Muitos olham para o Serra de pêlo curto como o patinho feio, mas Suzette reivindica um novo olhar. “Não há muitos de pelo curto e não são típicos. Agora, o Clube Português de Canicultura, permite que uma pessoa cruze pelo curto com pelo comprido para melhorar o pelo curto. As pessoas preferem pelo comprido que é mais vistoso”, observa.

Não esconde a pronúncia que relembra a sua origem. “Sou suíça e em 1970 casei com um português daqui de Manteigas. Era hospedeira, da então designada Swiss Air, chamava-se assim no meu tempo e comecei a fazer criação de cães em 1984”, recorda.

Muitos pastores não estão dispostos a pagar 500 ou 600€

“Há alguns pastores que têm bons cães, mas já não é como antigamente. Muitos desenrascam-se com cães pequenos, mas não querem comprar um cão que custa 600 €, já não é igual”, assinala a criadora.

Antigamente havia mais cães de pêlo curto, porque ao pastor dá-lhe mais jeito. “É um cão muito bom e dá menos trabalho a cuidar: o de pelo curto também é fofinho”, garante, sem deixar de realçar que alguns criadores desistiram de manter a criação de cães desta variedade. “Tenho uma amiga no Alentejo que também faz criação e no início tinha pelo curto, mas vendia mal. Como há pouca procura... ninguém faz criação”, sustenta.

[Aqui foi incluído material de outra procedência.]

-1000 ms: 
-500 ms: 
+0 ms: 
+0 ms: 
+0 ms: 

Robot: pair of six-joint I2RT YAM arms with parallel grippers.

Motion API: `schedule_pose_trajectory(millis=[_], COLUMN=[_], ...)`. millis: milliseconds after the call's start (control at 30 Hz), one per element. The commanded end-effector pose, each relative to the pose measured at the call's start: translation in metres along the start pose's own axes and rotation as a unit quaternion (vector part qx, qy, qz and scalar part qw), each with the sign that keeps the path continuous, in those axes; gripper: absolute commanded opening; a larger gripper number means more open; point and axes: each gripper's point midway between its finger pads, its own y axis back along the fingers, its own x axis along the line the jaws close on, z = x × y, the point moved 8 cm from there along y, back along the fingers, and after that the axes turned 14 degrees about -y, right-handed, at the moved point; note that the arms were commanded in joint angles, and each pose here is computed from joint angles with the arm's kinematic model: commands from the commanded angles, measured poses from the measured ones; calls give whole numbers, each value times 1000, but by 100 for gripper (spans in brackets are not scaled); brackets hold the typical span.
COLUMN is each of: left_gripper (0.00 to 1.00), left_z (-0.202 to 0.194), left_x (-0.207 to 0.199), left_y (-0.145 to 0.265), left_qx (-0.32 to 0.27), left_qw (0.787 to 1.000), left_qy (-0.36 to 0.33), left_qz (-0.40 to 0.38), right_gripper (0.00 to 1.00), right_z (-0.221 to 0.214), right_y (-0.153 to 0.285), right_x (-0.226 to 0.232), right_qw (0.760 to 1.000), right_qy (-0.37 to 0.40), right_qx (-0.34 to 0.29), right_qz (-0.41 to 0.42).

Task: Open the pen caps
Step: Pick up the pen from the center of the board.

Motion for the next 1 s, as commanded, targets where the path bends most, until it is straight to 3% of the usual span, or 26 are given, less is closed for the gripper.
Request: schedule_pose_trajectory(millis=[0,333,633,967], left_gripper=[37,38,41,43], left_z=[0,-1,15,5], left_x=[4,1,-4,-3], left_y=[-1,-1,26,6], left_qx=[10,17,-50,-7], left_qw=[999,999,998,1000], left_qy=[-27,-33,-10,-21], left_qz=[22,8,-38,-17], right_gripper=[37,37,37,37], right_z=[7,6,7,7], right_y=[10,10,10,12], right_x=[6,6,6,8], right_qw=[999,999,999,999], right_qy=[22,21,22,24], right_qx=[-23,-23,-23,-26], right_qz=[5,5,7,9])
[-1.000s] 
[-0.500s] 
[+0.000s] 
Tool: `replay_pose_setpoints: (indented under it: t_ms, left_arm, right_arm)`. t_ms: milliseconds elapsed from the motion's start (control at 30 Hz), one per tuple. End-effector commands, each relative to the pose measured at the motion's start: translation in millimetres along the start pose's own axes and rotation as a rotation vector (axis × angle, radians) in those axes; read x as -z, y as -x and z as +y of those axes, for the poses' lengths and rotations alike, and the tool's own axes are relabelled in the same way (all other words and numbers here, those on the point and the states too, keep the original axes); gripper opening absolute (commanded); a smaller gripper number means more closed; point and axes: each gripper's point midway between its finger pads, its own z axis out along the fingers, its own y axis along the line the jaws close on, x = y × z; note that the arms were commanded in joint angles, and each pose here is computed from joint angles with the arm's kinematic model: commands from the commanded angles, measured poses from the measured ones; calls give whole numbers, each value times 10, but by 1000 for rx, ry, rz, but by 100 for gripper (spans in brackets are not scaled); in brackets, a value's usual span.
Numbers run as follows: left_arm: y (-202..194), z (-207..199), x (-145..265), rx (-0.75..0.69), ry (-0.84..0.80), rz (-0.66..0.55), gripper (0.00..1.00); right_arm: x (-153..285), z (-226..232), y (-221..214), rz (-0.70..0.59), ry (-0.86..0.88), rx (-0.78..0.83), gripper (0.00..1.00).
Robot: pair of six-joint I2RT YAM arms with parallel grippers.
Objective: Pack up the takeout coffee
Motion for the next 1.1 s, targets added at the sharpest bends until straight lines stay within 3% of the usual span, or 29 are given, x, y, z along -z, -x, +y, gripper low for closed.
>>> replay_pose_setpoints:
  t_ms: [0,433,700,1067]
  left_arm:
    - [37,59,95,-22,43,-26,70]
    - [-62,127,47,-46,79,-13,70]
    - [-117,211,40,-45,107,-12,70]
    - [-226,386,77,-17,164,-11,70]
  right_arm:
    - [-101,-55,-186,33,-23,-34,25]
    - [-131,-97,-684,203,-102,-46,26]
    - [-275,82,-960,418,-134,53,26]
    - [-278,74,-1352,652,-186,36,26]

A mais antiga criadora de cães Serra da Estrela do país tem uma rotina de entrega ao cuidado pelos animais.

Tenho 15 cães grandes, quatro ou cinco visitas diárias. É preciso limpar tudo, não deixar cocós, limpar tudo, andar de trela, os cães devem ser treinados. É uma atividade gratificante. O cão é o melhor amigo do homem e esta raça tem uma personalidade muito especial. Muito independente, faz o que quer, e ao mesmo tempo inteligente, é muito bom cão de guarda e não precisam do dono sempre ao pé deles. O Serra da Estrela faz tudo por si próprio. Tem de ser robusto e com as orelhas repuxadas”, nota Suzette.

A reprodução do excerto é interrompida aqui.